Your task is to copy the data exactly while leaving out every picture.

◆ GIVEN DATA:
*****

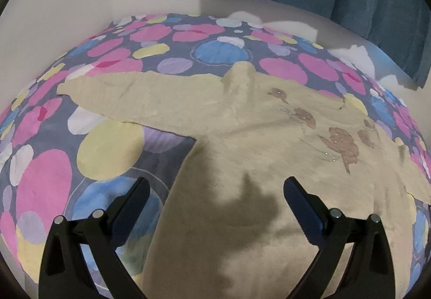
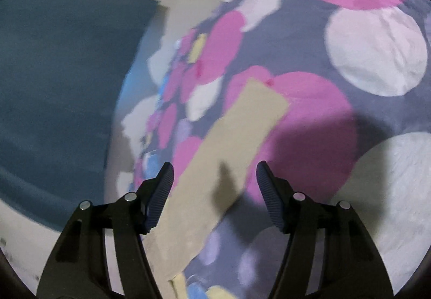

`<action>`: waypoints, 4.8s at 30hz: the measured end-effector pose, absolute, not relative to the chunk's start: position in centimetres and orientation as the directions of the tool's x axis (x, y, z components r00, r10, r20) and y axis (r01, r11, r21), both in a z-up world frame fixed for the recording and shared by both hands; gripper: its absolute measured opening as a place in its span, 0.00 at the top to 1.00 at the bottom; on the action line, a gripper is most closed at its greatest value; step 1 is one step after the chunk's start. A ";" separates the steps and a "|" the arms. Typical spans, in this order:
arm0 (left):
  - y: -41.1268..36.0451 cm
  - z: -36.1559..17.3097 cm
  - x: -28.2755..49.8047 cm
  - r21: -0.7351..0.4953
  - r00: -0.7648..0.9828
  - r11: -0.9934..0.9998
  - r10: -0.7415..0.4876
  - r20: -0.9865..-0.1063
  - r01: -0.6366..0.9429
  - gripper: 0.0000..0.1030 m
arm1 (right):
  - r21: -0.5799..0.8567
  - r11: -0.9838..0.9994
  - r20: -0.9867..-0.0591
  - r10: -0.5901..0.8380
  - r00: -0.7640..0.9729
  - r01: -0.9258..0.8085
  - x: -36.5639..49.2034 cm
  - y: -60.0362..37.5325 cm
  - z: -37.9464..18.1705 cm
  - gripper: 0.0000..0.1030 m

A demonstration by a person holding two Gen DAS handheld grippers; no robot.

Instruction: Fold small clothes

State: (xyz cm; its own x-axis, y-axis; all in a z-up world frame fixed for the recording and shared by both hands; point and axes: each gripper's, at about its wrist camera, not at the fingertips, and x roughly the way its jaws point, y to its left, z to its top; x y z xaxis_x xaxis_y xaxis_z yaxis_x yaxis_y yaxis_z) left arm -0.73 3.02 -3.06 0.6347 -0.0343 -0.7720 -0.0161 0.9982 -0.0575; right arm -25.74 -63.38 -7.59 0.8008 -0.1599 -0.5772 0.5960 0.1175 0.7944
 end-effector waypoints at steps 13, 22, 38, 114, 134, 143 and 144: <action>3.1 -4.3 0.1 -0.252 0.568 0.968 -0.219 -0.793 0.021 0.04 | 0.798 0.108 -0.568 -0.197 0.799 0.593 -23.8 -66.1 -9.9 0.66; 3.1 -3.6 0.1 -0.270 0.555 0.961 -0.255 -0.792 0.056 0.04 | 0.825 0.060 -0.532 -0.250 0.809 0.561 -26.6 -66.7 -10.1 0.96; 7.0 -1.7 -0.2 -0.194 0.601 0.980 -0.187 -0.777 0.054 0.04 | 0.766 0.569 -0.344 -0.030 0.938 0.299 -14.0 -50.2 7.9 0.96; 10.2 -2.8 0.2 -0.178 0.621 0.984 -0.130 -0.773 -0.015 0.04 | 0.607 0.708 -0.688 0.240 0.685 0.361 -0.3 -42.3 -5.0 0.71; 10.0 -3.4 0.3 -0.153 0.607 0.988 -0.109 -0.787 -0.020 0.04 | 0.728 0.598 -0.634 0.402 0.661 0.335 -1.0 -44.9 -8.7 0.79; 9.9 -3.4 -0.1 -0.155 0.606 0.988 -0.117 -0.787 -0.010 0.04 | 0.644 0.695 -0.710 0.386 0.589 0.321 -6.9 -41.9 -8.1 0.94; 9.8 -3.4 -0.2 -0.153 0.607 0.988 -0.117 -0.786 -0.008 0.04 | 0.639 0.702 -0.710 0.380 0.593 0.314 -7.1 -41.7 -8.3 0.94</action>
State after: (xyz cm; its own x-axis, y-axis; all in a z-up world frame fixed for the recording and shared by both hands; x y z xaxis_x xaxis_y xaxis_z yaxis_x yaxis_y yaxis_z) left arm -0.25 9.83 -3.44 0.6065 -0.1168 -0.7864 -0.0081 0.9882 -0.1531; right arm -7.05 -41.70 -8.29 0.5927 0.3803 -0.7100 0.3144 0.7023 0.6387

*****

◆ RESPONSE BOX:
`<action>`: waypoints, 4.8s at 30hz: the measured end-effector pose, absolute, not relative to the chunk's start: position in centimetres and orientation as the directions of the tool's x axis (x, y, z components r00, r10, r20) and y axis (r01, r11, r21), both in a z-up world frame fixed for the recording and shared by both hands; gripper: its absolute measured opening as a place in its span, 0.00 at the top to 1.00 at the bottom; on the action line, a gripper is most closed at its greatest value; step 1 is one step after the chunk's start. A ";" separates the steps and a "|" the arms. Typical spans, in this order:
arm0 (left):
  - y: -41.1268..36.0451 cm
  - z: -36.1559..17.3097 cm
  - x: -28.2755..49.8047 cm
  - r21: -0.7351..0.4953
  - r00: -0.7648..0.9828
  - r11: -0.9934..0.9998
  - r10: -0.7415..0.4876
  - r20: -0.9865..-0.1063
  - r01: -0.6366..0.9429
  - gripper: 0.0000..0.1030 m
arm1 (right):
  - r21: -0.5799..0.8567
  - r11: -0.9838..0.9994
  - r20: -0.9867..-0.0591
  - r10: -0.5901..0.8380
  - r00: -0.7640..0.9729
  - r01: -0.9258..0.8085
  - x: -36.5639..49.2034 cm
  - y: -60.0362..37.5325 cm
  - z: -37.9464..18.1705 cm
  - gripper: 0.0000..0.1030 m

A demonstration by a person holding two Gen DAS handheld grippers; no robot.

Instruction: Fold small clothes

State: (xyz cm; its own x-axis, y-axis; all in a z-up world frame fixed for the recording and shared by both hands; point and axes: each gripper's, at about its wrist camera, not at the fingertips, and x roughly the way its jaws point, y to its left, z to its top; x y z xaxis_x xaxis_y xaxis_z yaxis_x yaxis_y yaxis_z) left arm -0.73 3.02 -3.06 0.6347 -0.0343 -0.7720 -0.0161 0.9982 -0.0575; right arm -25.74 -63.38 -7.59 0.8008 -0.1599 -0.5772 0.5960 0.1175 0.7944
 end-effector waypoints at steps 13, 22, 38, 114, 134, 143 and 144: <action>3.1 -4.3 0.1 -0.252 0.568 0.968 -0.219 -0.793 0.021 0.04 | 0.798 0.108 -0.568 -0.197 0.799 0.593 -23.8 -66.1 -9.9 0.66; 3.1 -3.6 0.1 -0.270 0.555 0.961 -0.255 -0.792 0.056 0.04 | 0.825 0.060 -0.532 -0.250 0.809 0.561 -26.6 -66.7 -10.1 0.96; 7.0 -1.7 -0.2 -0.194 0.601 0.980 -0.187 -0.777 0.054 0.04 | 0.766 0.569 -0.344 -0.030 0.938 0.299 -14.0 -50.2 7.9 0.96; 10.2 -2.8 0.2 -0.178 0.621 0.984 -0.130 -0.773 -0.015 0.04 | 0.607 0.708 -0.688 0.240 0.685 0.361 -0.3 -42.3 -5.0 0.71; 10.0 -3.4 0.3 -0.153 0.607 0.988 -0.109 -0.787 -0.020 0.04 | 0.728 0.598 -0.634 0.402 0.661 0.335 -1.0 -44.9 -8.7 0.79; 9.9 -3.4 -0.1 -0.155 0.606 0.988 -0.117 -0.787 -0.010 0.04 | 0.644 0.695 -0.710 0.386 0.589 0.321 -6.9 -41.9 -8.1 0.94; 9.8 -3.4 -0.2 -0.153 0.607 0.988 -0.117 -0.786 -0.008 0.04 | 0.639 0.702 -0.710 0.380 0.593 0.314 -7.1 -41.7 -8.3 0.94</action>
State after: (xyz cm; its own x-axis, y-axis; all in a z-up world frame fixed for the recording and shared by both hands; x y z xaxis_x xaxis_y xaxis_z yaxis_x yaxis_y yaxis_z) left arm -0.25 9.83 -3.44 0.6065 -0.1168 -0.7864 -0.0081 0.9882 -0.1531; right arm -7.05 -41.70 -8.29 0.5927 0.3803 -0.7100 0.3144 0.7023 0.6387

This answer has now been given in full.